The ability of phagocytes to produce large amounts of oxygen radicals constitutes an important host-defense mechanism against microbial infection. However, the same oxidant-generafing machinery also contributes to tissue injury such as in Acute Lung Injury (ALI) resulting from uncontrolled activation of phagocytes. While research on phagocyte NADPH oxidase has produced a great deal of information regarding its activation mechanisms, little is known about the negative regulatory mechanisms that limit phagocyte oxidant production. The objective of Project 2 is to define such negative regulatory mechanisms and explore the potenfial for dampening lung inflammatory response. Studies are proposed in two substanfial specific aims that focus on our recently identified regulatory mechanism by MAP kinase phosphatase 5 (MKPS), which restrains oxidant production by polymorphnuclear neutrophils, thereby decreasing LPS-induced inflammatory vascular injury.
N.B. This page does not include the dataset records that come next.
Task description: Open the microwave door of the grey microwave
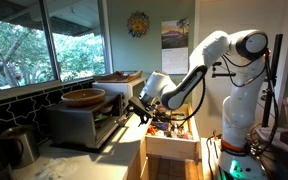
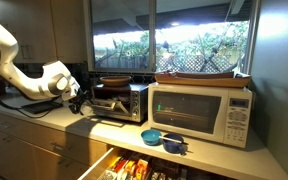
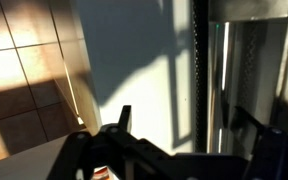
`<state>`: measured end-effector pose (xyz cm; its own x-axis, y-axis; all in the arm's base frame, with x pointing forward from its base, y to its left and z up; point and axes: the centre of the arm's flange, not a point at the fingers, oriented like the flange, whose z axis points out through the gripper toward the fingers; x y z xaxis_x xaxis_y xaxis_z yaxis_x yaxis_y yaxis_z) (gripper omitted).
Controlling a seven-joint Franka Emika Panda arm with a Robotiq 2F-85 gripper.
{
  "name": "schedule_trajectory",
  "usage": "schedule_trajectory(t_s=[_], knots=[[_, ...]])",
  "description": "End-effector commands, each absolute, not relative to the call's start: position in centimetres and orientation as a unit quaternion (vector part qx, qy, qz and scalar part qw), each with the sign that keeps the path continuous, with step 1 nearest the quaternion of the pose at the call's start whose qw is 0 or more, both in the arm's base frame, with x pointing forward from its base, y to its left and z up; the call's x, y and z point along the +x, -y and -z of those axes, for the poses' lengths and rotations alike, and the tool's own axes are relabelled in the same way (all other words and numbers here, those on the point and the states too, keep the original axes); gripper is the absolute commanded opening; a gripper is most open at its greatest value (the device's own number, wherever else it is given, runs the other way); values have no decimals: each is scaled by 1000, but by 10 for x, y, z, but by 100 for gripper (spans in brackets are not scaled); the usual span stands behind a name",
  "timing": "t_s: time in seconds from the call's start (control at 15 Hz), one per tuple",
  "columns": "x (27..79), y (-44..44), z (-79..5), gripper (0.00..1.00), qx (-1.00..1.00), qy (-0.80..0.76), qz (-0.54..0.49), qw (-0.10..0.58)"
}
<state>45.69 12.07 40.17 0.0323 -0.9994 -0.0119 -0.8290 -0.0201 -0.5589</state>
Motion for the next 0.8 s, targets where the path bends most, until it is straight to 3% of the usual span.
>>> schedule_trajectory(t_s=[0.0, 0.73], knots=[[440, -131, -377, 100, -668, -695, 162, 213], [400, -149, -399, 100, -636, -719, 104, 260]])
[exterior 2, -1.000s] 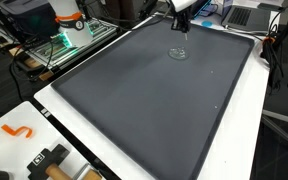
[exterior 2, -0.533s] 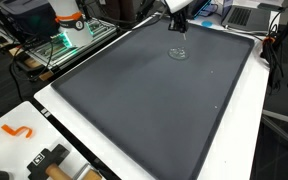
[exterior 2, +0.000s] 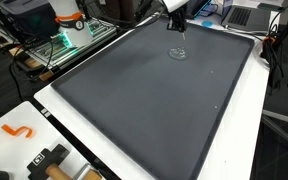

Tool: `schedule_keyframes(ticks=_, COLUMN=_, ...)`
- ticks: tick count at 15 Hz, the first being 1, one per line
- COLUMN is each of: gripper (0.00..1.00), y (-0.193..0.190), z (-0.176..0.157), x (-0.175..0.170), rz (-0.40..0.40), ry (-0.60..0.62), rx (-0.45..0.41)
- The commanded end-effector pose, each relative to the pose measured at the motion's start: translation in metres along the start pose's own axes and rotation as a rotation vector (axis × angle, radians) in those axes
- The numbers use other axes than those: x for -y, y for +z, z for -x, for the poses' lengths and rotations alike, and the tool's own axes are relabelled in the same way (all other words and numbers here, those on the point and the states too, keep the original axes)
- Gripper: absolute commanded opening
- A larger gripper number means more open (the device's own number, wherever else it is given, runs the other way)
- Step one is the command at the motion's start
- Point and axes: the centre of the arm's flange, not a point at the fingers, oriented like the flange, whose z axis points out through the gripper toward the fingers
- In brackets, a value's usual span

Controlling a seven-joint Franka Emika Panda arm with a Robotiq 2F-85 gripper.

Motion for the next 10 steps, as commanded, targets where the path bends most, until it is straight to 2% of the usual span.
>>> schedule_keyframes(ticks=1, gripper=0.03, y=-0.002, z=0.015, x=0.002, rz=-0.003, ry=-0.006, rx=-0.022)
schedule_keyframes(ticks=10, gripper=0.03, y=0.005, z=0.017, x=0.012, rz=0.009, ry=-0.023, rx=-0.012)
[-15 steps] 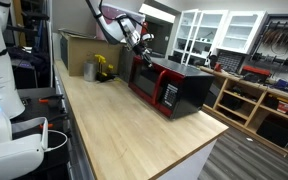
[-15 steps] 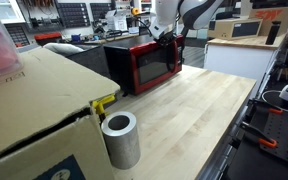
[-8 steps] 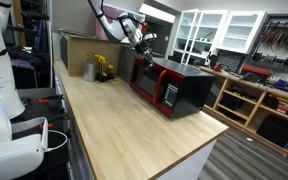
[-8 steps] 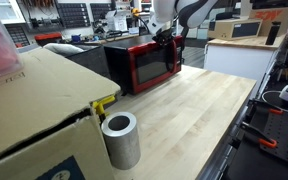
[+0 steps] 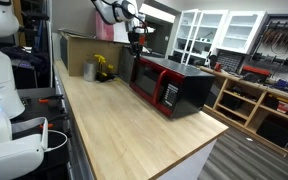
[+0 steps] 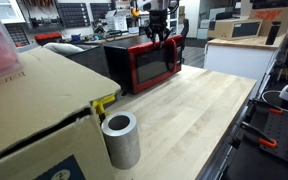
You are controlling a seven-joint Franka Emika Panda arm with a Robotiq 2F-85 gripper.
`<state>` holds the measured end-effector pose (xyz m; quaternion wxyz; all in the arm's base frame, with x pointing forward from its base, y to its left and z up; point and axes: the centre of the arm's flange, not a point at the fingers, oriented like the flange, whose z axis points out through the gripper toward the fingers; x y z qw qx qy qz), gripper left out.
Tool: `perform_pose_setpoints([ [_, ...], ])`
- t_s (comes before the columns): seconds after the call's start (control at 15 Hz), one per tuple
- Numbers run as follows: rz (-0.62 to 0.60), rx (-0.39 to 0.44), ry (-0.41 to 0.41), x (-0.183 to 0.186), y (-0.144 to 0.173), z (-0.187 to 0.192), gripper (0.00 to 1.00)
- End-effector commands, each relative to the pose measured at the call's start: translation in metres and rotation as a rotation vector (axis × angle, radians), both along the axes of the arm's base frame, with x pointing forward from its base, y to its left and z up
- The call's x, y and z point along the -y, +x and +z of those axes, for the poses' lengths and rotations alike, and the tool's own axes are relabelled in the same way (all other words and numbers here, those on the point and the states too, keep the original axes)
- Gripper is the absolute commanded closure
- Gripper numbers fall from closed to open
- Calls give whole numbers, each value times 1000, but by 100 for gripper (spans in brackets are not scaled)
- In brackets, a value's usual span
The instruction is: Close the microwave door
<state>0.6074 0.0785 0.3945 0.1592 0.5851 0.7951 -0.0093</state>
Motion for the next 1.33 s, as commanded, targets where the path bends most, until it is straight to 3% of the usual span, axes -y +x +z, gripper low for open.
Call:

In Aim 1, we will determine how MKP5 regulates PMN oxidant producfion, which is crifical to ALI. The profound negative regulatory effect by MKP5 suggests that p38 MAPK, the target of MKP5, is critical to PMN NADPH oxidase activation. Studies are proposed to test the hypothesis that p38 MAPK is essential for sequential phosphorylation of p47[phox] by a multitude of protein kinases, leading to p47[phox] conformational change and full activation of NADPH oxidase. We will also test the hypothesis that p38 MAPK signaling is further amplified through MK2, a downstream effector and protein kinase that contributes to p47[phox] phosphorylation. The in vivo function of MK2 in ALI and its regulation by MKP5 will be interrogated with the use of MK2 -/- and MKP5 -/- mice. In Aim 2, we will define the central role of MKP5 in preventing ALI through modulation of PMN and endothelial activation. Using mouse models of lung infiammation, we will test the hypothesis that MKP5 is an essential regulator that reduces proinfiammatory cytokine and chemokine expression, limits PMN infiltrafion, and dampens PMN oxidant production and oxidant-mediated lung injury. We will also query the possibility that endothelial MKP5 is important in limifing ICAM-1 expression and thus prevents PMN adhesion as well as oxidant-mediated injury. Together, these studies aims to delineate the underlying mechanism for LPS priming of PMN oxidant producfion, and explore a novel negative regulatory mechanism for its therapeutic potential in controlling ALI.

吞噬细胞产生大量氧自由基的能力构成了针对微生物感染的重要宿主防御机制。然而，相同的氧化剂 - 替代机制也有助于组织损伤，例如由于不受控制的吞噬细胞激活而导致的急性肺损伤（ALI）。虽然对吞噬细胞NADPH氧化酶的研究产生了有关其激活机制的大量信息，但对限制吞噬细胞氧化剂产生的负调控机制知之甚少。项目2的目的是定义这种负面的调节机制，并探索能力减弱肺部炎症反应的力量。提出了在两个分类特定目的中提出的研究，该目标重点是通过MAP激酶磷酸酶5（MKP）鉴定出的最近确定的调节机制，该机制通过多核核中性粒细胞来限制氧化剂的产生，从而降低了LPS诱导的炎性血管损伤。在AIM 1中，我们将确定MKP5如何调节与Ali易碎的PMN氧化剂产生。 MKP5的深刻负调控作用表明，MKP5的靶标p38 MAPK对PMN NADPH氧化酶活性至关重要。提出了研究以检验p38 MAPK对p47 [phox]的顺序磷酸化至关重要的假设，从而导致p47 [phox]构象变化和NADPH氧化酶的充分激活。我们还将检验以下假设：p38 MAPK信号通过MK2进一步扩增，MK2是一种下游效应子和蛋白激酶，有助于P47 [Phox]磷酸化。 MK2在ALI中的体内函数及其对MKP5的调节将通过使用MK2 - / - 和MKP5 - / - 小鼠的质疑。在AIM 2中，我们将定义MKP5通过调节PMN和内皮激活来防止ALI的核心作用。使用肺部输注的小鼠模型，我们将检验以下假设：MKP5是一种必不可少的调节剂，可降低临时细胞因子和趋化因子的表达，限制PMN浸润性，并抑制PMN PMN氧化剂的产生和氧化剂氧化剂介导的肺损伤。我们还将查询内皮MKP5在限制ICAM-1表达的可能性，从而防止PMN粘附以及氧化剂介导的损伤。总之，这些研究旨在描述PMN氧化剂生产的LPS启动的潜在机制，并探索一种用于控制ALI的治疗潜力的新型负调节机制。